_ASSIGNMENT_: Take the line with "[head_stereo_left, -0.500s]" as the first and the last line of the data as the end. Write out both and every line between exactly, except pictures.

(Records drawn from a dataset)
*-*-*

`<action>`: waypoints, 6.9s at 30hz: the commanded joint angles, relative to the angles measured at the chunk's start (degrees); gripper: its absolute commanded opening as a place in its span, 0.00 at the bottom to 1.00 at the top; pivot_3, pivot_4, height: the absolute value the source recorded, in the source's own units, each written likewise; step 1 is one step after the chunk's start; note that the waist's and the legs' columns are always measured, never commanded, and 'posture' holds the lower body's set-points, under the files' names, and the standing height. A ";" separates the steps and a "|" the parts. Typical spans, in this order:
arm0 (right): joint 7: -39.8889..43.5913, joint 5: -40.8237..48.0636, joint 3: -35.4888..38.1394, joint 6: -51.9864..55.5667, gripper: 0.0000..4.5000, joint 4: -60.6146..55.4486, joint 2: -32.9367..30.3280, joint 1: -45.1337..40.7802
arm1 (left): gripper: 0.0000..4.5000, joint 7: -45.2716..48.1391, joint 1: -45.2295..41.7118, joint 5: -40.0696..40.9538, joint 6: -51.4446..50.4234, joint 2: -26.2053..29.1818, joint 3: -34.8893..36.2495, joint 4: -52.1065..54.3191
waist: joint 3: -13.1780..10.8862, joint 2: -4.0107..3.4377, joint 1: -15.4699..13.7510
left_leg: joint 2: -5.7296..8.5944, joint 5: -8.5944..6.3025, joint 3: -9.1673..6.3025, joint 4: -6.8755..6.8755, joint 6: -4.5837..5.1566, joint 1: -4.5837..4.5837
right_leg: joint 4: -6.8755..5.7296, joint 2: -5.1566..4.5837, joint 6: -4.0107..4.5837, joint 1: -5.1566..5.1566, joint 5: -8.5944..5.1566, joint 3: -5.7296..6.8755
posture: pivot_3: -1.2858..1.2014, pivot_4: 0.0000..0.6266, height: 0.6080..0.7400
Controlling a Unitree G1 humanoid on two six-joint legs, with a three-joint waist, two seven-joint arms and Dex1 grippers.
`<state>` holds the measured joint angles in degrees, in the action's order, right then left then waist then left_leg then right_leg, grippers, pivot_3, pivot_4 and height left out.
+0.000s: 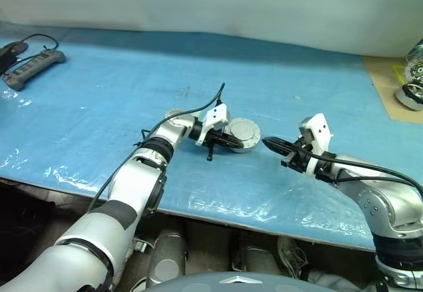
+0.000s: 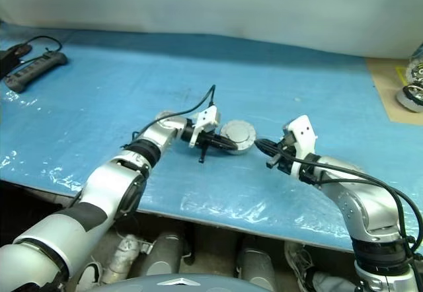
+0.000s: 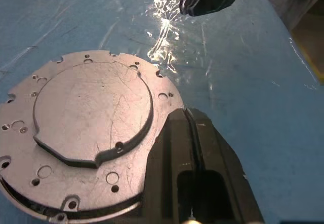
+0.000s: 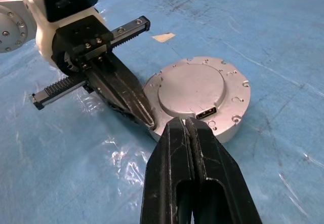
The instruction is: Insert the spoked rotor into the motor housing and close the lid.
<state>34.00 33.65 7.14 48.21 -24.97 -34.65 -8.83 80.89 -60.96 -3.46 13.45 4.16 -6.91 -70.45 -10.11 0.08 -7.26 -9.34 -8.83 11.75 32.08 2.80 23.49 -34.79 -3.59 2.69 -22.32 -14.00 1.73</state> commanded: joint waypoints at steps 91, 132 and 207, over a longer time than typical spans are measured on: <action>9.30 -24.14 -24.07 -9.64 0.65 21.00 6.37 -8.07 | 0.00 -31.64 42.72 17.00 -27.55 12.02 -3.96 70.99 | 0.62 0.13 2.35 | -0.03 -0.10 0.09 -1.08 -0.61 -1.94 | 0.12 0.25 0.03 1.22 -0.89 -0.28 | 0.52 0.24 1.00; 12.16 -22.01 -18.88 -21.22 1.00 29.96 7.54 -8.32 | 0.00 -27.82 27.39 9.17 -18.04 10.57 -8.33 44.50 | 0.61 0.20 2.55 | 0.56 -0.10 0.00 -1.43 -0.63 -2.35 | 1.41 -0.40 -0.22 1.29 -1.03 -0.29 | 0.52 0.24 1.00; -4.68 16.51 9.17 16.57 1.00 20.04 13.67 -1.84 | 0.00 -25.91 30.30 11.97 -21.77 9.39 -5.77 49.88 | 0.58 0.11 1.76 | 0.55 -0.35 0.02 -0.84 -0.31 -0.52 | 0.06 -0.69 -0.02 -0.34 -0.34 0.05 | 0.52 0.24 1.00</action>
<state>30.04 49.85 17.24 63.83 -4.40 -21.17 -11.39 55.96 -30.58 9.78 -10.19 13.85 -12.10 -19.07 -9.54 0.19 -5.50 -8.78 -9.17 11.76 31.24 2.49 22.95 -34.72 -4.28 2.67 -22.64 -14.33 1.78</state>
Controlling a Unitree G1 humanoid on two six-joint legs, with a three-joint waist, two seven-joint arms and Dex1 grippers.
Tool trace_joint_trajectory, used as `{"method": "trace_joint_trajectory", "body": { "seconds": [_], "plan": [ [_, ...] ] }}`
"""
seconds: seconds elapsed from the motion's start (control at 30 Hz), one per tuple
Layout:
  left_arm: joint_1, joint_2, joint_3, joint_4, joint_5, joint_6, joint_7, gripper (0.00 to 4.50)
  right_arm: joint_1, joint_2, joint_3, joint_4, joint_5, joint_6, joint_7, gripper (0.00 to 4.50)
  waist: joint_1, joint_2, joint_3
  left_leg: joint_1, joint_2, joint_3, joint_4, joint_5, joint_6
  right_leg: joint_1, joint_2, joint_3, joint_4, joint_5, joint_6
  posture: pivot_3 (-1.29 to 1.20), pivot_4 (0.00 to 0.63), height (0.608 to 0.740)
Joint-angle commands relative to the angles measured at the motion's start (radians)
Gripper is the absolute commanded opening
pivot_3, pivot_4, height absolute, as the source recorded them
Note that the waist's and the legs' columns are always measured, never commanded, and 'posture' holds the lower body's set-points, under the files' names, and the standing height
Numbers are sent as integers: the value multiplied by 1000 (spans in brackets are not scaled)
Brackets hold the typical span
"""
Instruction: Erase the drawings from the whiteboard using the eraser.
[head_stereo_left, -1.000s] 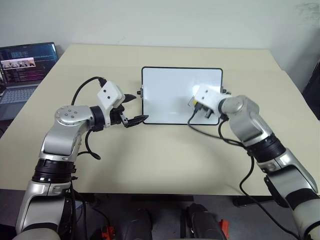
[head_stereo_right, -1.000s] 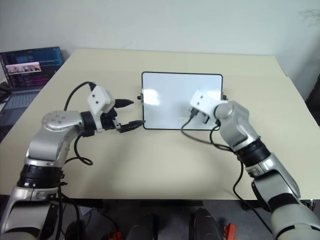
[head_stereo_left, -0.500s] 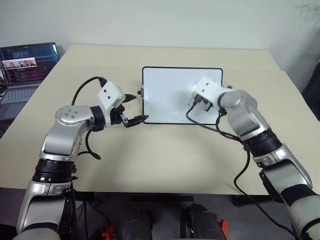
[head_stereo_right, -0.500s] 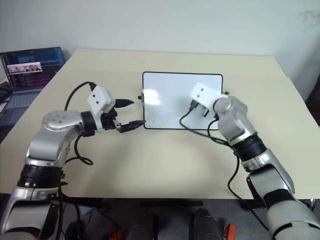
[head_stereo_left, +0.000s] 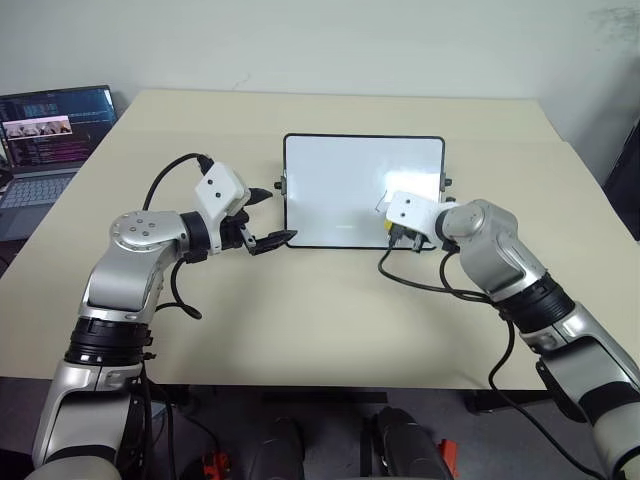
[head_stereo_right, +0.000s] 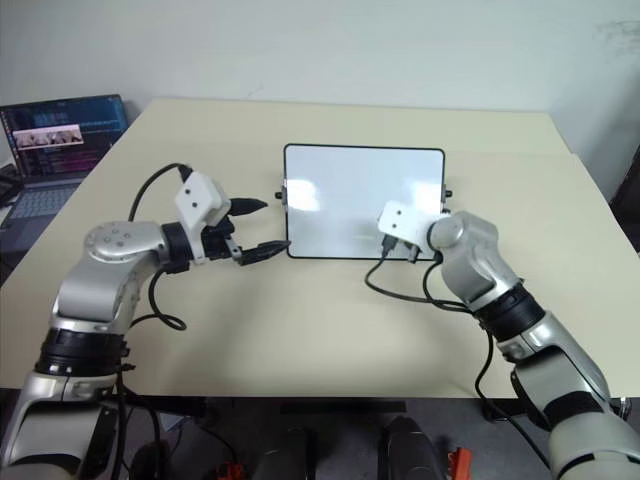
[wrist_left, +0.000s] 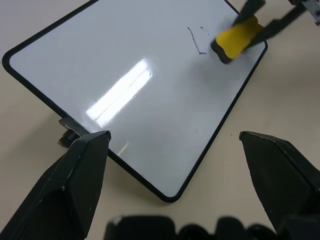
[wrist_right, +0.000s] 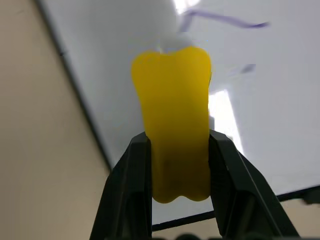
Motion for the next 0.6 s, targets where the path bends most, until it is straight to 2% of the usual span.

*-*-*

_WRITTEN REPLY_:
[head_stereo_left, -0.500s] 
[head_stereo_right, -0.500s] 
[head_stereo_left, +0.000s] 
[head_stereo_right, +0.000s] 
[wrist_left, +0.000s] 
[wrist_right, +0.000s] 
Motion for the next 0.6 s, targets where the path bends most, until it is straight to 2% of the usual span.

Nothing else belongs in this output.